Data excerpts
---

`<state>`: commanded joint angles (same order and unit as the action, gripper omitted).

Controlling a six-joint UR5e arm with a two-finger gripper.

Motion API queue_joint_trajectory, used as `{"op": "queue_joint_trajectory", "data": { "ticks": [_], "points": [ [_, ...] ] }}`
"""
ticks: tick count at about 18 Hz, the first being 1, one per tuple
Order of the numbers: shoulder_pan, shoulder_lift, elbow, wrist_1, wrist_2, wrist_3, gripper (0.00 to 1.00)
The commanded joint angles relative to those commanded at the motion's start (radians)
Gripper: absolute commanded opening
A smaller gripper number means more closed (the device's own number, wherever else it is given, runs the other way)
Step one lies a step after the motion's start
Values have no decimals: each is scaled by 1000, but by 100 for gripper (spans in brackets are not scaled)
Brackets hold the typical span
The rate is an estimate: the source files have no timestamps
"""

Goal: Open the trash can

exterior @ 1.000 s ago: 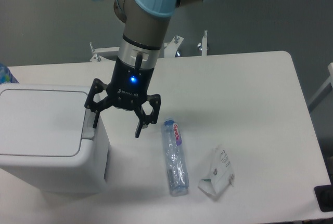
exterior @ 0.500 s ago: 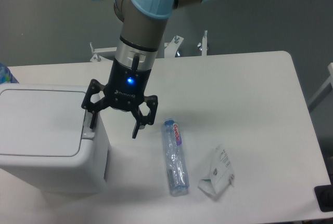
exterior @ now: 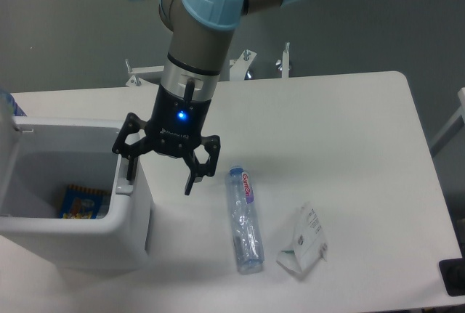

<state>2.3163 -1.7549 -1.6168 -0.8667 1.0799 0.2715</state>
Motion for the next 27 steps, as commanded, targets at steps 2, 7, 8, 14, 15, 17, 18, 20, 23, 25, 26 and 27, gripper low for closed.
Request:
{"op": "queue_joint_trajectory", "data": {
  "ticks": [2,7,8,14,15,17,18,20,23,25,26,27],
  "points": [
    [0,3,0,0,0,-2,100],
    [23,12,43,-2,2,0,100],
    [59,6,54,-2,3,5,100],
    [234,-100,136,0,6,24,100],
    [259,-110,133,-2,6,40,100],
    [290,-129,120,-6,9,90,100],
    [307,-147,111,-8,11,132,100],
    [342,-170,104,-15,34,173,100],
    [382,-186,118,-29,66,207,100],
    [396,-198,136,-76,125,283,100],
    [396,-198,144,-121,168,311,100],
    [396,-198,149,-171,216,337,100]
  ]
}}
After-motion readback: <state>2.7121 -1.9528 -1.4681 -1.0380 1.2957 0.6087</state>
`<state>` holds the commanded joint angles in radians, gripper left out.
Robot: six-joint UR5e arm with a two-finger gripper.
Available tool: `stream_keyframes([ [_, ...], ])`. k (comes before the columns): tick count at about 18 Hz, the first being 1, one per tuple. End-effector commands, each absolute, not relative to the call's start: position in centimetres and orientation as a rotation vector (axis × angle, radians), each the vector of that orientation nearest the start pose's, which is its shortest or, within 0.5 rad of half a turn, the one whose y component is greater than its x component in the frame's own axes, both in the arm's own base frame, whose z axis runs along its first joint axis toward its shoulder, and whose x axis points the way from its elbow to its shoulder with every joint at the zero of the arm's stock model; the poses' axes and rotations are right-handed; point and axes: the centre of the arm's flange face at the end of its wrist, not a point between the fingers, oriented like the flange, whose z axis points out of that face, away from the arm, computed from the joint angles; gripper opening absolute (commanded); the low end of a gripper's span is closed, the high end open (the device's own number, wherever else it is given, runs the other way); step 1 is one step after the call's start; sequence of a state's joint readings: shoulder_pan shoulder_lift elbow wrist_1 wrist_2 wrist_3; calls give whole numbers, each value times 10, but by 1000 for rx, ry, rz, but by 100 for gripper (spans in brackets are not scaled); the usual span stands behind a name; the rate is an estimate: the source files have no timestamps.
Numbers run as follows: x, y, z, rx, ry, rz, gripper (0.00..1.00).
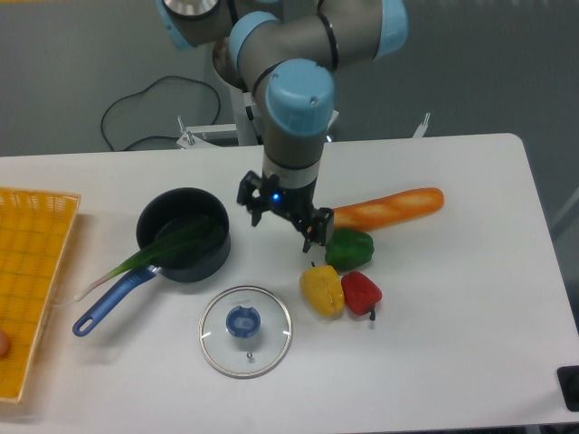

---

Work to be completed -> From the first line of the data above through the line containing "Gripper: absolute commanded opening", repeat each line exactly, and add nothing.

Result for this task ->
`<state>`: commanded joint angles (same order and unit as the action, gripper omitted).

Controlling a six-joint UR5e arm with a two-finger gripper.

Motion API queue_joint_trajectory, used as `{"op": "queue_joint_trajectory", "data": { "ticks": [_], "points": [ [_, ...] ] }}`
"""
ticks: tick count at about 18 Hz, the first being 1, one per tuple
Order of the numbers: shoulder_pan, shoulder_lift, elbow, wrist_1, wrist_2, wrist_3, gripper (0.00 to 1.00)
The commanded joint angles relative to those commanded at the motion's start (radians)
Gripper: absolute commanded opening

No further work is required for this exercise.